Europa und die EU zu reformieren heißt dabei nicht, den Zentralismus voranzutreiben und die Institutionen immer stärker auszubilden, sondern die Macht an die Menschen sowie ihre gewählten Vertreter in den Parlamenten der Mitgliedstaaten zurückzugeben. Der Schlüssel für eine erfolgreiche Reform Europas liegt darin, die Vielfalt von Völkern, Kulturen, Mentalitäten und Lebensweisen zu schätzen und zu bewahren. Brüssel soll an politischer Bedeutung verlieren, dafür direkte Demokratie und Parlamentarismus in den Heimatstaaten gestärkt werden.

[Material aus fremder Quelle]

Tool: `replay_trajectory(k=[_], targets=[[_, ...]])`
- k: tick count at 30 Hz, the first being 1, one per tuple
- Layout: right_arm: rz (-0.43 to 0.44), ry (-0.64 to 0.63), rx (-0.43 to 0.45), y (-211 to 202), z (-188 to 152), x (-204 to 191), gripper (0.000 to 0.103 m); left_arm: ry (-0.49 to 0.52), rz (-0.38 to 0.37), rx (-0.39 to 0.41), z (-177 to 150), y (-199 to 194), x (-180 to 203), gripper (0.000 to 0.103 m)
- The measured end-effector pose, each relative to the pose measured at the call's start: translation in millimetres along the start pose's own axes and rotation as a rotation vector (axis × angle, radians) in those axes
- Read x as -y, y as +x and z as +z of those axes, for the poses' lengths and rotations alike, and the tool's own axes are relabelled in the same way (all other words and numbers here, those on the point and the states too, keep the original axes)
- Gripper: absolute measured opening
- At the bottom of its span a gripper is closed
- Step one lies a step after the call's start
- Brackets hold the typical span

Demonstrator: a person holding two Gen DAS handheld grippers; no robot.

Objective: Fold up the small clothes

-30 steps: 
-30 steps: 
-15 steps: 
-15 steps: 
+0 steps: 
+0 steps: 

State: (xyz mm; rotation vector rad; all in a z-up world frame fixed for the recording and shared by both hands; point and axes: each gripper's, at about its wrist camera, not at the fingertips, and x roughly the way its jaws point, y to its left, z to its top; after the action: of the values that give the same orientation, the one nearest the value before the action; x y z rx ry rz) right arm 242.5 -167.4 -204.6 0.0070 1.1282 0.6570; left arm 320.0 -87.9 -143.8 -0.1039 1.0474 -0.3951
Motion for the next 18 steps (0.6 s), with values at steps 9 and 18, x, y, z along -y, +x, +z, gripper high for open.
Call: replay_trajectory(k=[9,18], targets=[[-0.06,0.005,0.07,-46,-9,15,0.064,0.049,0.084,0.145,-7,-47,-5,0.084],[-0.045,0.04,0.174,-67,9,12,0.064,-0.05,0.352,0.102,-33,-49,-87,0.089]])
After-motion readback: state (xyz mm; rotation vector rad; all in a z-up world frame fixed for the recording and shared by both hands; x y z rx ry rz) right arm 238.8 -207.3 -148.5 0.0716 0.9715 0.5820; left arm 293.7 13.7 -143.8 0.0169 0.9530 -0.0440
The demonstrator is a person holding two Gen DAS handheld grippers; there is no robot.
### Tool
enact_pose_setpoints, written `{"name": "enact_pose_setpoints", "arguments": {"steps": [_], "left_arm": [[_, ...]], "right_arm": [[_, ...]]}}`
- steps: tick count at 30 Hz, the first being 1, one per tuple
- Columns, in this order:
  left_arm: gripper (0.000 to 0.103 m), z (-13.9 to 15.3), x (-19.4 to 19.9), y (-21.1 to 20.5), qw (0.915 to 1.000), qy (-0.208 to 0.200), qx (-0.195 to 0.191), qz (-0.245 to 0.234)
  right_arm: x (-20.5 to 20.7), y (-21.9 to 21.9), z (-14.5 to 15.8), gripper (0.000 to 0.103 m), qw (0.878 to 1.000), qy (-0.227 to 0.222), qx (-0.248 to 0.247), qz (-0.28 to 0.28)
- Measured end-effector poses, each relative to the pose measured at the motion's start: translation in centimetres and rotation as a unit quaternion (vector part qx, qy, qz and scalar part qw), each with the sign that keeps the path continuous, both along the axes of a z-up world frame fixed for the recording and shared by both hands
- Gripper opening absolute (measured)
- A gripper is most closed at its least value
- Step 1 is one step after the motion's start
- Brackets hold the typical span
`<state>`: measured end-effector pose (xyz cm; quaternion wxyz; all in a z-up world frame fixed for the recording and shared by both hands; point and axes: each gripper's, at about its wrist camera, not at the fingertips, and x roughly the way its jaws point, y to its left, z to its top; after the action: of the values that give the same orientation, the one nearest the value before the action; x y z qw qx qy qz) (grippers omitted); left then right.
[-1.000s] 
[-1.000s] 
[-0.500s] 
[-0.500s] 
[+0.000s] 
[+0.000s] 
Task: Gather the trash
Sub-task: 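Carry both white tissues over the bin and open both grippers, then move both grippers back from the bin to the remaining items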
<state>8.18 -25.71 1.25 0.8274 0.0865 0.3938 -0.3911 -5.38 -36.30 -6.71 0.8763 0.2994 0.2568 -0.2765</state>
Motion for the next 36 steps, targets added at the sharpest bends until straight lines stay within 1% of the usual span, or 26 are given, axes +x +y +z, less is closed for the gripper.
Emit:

Wir sehen dabei das Ausmaß illegaler Migration sowie den organisierten Missbrauch des Asylrechtes als größte Bedrohungen für die gewachsene Kultur Europas. Diese führen nicht nur zu einem Zusammenprall unterschiedlicher Kulturen, sondern auch zum Niedergang autochthoner Völker und damit zu einer Gefährdung des europäischen Charakters. Beides, illegale Migration sowie Missbrauch von Asyl, muss mit allen Mitteln der Rechtsstaatlichkeit bekämpft werden.

Wir wenden uns auch ganz klar dagegen, dass es neben Frau und Mann noch eine absurde Vielzahl anderer Geschlechter geben soll und dass Kinder schon in jüngsten Jahren ihrer geschlechtlichen Identität durch linke Erziehungsexperimente verlustig gehen könnten.

Wir treten aktiv dafür ein, dass in der Welt entstandene Kriege durch Waffenstillstand und Verhandlungen möglichst rasch ein Ende finden. Europa soll sich dabei als Ort für Verhandlungen anbieten und damit dem ursprünglichen Konzept einer EU als Friedensunion gerecht werden.

Wir, die Allianz der Patrioten, wollen, dass sich das Projekt der Europäischen Union auf seine tatsächlichen Zielsetzungen fokussiert: Frieden, Freiheit, Sicherheit und Wohlstand für möglichst alle Bürger sicherzustellen. Wir bekräftigen unser Ziel, unser erfolgreiches Bündnis weiter nach innen zu festigen und zu stärken, damit es nach außen wachsen und an Kraft gewinnen kann.